Here are a few things I’m thinking about going into Day 2:
In talking about apis, we’re necessarily talking about access and the political and cultural issues that surround access to cultural heritage materials. It’s one thing for a library (say) to make some data collection available and to allow you to browse, search, and display it in various ways. It’s another thing to allow other people to come along and create their own ways of browsing, searching, viewing (which is what api access is really about). I think we need to insist on the necessity of this form of access as essential to the future of digital work in the humanities and social sciences. At the same time, we need to be respectful of those who are understandably nervous about it. How do we articulate the benefits of this kind of access? How do we persuade content providers that this kind of access is good for the institutions that provide it, and not just for the people who take advantage of the new entry point?
There’s a movable wall when it comes to apis. I heard a lot of people yesterday describing elaborate ideas about data mining with textual resources (or something similarly ambitious), but in every case, I noticed that the idea was predicated not on access to a series of data points, but on access to the entire dataset. This raises a fundamental question (for designers) on where you put the “wall” between the resource and the user. You could imagine an api that had a single function called “get_all()” Call that, and you can mirror the entire dataset and do what you like. You could also have an api with dozens of highly granular hooks that return nicely formatted data structures, and so forth. The former is undoubtedly the most flexible, but it’s also the hardest to work with (particularly if you’re a novice programmer). But again, it’s a kind of shifting wall. If it’s data mining you’re after, you could do all that mining back on the archive side and make the results available through the (highly granular) api. These aren’t mutually exclusive, of course; Flickr, for example, offers both kinds. Still, I think thinking about this helps to highlight some of the design challenges one encounters with apis in general.
I think we need to think more carefully about “impedance mismatches” between data sources. There was a lot of talk yesterday about mashing this humanities resource to that humanities resource, but I think there were also some hand-waving assumptions (I was guilty as much as anyone) about the degree to which that data is tractable from an interoperability standpoint. Some of the most successful web service apis are successful, I think, because the data is simple and easy to work with (lat/longs, metar data, stats arranged as key-value pairs, etc.). Humanities resources are often quite a bit more complicated, and there’s far less agreement about how that data should be formatted. It’s true that the tei (for example) provides a degree of metadata standardization, but it’s mostly silent about how the content itself should be formatted. That is, when you actually look at the content of the “tags” (whether it’s xml or something else entirely), you find that people are defining things at radically different levels of granularity and with different ordering schemes.
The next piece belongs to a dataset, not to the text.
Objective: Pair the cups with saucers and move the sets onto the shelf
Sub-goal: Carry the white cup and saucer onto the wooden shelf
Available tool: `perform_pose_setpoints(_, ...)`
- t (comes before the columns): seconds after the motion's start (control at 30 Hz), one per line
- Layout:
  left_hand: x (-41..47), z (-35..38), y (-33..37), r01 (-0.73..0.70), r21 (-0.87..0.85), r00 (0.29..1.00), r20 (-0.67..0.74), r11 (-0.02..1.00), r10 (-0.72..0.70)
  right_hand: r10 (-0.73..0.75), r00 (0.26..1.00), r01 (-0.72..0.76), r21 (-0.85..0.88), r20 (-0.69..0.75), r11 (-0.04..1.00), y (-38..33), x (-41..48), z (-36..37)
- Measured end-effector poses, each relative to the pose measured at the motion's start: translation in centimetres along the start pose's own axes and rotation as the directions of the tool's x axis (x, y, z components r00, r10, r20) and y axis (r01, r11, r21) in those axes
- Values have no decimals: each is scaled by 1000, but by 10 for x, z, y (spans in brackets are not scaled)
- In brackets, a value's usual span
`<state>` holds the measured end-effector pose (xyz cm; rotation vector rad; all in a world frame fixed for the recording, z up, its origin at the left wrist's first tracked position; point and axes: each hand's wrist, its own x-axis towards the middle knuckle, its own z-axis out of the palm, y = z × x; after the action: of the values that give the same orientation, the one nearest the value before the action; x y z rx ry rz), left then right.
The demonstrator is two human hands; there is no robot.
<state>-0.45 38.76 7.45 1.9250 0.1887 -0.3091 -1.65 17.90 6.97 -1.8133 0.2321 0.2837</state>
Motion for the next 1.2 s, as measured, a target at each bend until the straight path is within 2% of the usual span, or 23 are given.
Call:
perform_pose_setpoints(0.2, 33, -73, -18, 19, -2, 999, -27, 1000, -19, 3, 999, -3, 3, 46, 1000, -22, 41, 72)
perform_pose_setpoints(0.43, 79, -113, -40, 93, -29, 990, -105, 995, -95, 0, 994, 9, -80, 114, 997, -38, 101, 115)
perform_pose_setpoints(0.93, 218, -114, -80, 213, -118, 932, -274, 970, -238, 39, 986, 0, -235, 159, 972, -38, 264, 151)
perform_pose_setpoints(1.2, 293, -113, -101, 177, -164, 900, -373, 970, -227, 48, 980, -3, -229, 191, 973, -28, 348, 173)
I don’t want to declare that the sky is falling; I just want to point out that some of this might be quite a bit more difficult than it sounds. And it’s a tough problem, because defining complicated interoperability standards in this space really does, in my opinion, run against the spirit of the thing.
I’ve had a wonderful time at this gathering, which includes so many talented librarians, scholars, and hackers (many of whom manage to combine all three skill sets). I can’t help but think that great things will come of this.